### [Recorded data]
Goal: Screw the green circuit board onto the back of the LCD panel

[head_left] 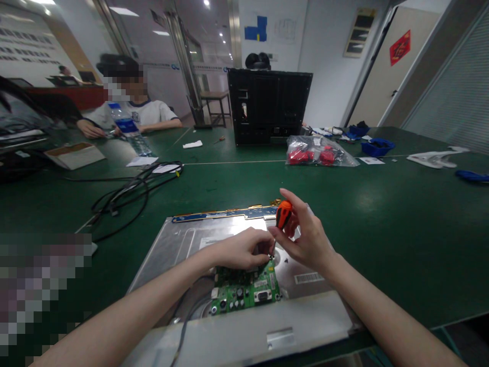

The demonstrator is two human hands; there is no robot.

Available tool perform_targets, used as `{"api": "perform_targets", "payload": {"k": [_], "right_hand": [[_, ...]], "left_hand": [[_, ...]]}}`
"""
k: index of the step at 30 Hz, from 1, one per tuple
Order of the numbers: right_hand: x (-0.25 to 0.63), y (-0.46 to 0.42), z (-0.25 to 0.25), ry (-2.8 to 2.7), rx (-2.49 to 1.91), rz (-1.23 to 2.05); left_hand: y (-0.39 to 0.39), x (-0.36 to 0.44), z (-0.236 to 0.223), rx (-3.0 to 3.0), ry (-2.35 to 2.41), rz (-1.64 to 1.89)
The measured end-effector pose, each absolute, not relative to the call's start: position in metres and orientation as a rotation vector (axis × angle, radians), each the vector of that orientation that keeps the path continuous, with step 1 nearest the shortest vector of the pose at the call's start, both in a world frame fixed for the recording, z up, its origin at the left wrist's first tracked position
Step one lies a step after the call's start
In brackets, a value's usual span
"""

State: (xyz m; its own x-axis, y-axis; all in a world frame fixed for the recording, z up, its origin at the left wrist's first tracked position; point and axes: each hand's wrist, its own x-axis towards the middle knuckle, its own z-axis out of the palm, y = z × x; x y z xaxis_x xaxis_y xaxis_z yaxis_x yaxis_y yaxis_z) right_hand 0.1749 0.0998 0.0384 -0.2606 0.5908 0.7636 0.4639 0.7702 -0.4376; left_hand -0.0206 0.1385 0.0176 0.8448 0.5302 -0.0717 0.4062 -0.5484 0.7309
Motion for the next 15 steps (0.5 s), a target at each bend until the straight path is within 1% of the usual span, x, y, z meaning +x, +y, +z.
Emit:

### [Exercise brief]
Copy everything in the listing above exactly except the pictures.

### [Solution to this task]
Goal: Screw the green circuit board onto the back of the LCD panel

[head_left] 

The demonstrator is two human hands; there is no robot.

Available tool perform_targets, used as `{"api": "perform_targets", "payload": {"k": [_], "right_hand": [[_, ...]], "left_hand": [[_, ...]]}}`
"""
k: index of the step at 30 Hz, from 1, one per tuple
Order of the numbers: right_hand: x (-0.25 to 0.63), y (-0.46 to 0.42), z (-0.25 to 0.25), ry (-2.8 to 2.7), rx (-2.49 to 1.91), rz (-1.23 to 2.05); left_hand: y (-0.39 to 0.39), x (-0.36 to 0.44), z (-0.236 to 0.223), rx (-3.0 to 3.0), ry (-2.35 to 2.41), rz (-1.64 to 1.89)
The measured end-effector pose, each absolute, not relative to the call's start: position in metres and orientation as a rotation vector (axis × angle, radians), each the vector of that orientation that keeps the path continuous, with step 1 nearest the shortest vector of the pose at the call's start, both in a world frame fixed for the recording, z up, its origin at the left wrist's first tracked position
Step one lies a step after the call's start
In brackets, a value's usual span
"""

State: (xyz m; its own x-axis, y-axis; all in a world frame fixed for the recording, z up, its origin at the left wrist's first tracked position; point and axes: each hand's wrist, its own x-axis towards the middle knuckle, its own z-axis out of the palm, y = z × x; x y z xaxis_x xaxis_y xaxis_z yaxis_x yaxis_y yaxis_z) right_hand 0.1749 0.0998 0.0384 -0.2606 0.5908 0.7636 0.4639 0.7702 -0.4376; left_hand -0.0206 0.1385 0.0176 0.8448 0.5302 -0.0717 0.4062 -0.5484 0.7309
Motion for the next 15 steps (0.5 s), a target at each bend until the straight path is within 1% of the usual span, x, y, z meaning +x, +y, +z.
Emit:

Nothing more will be written for this answer.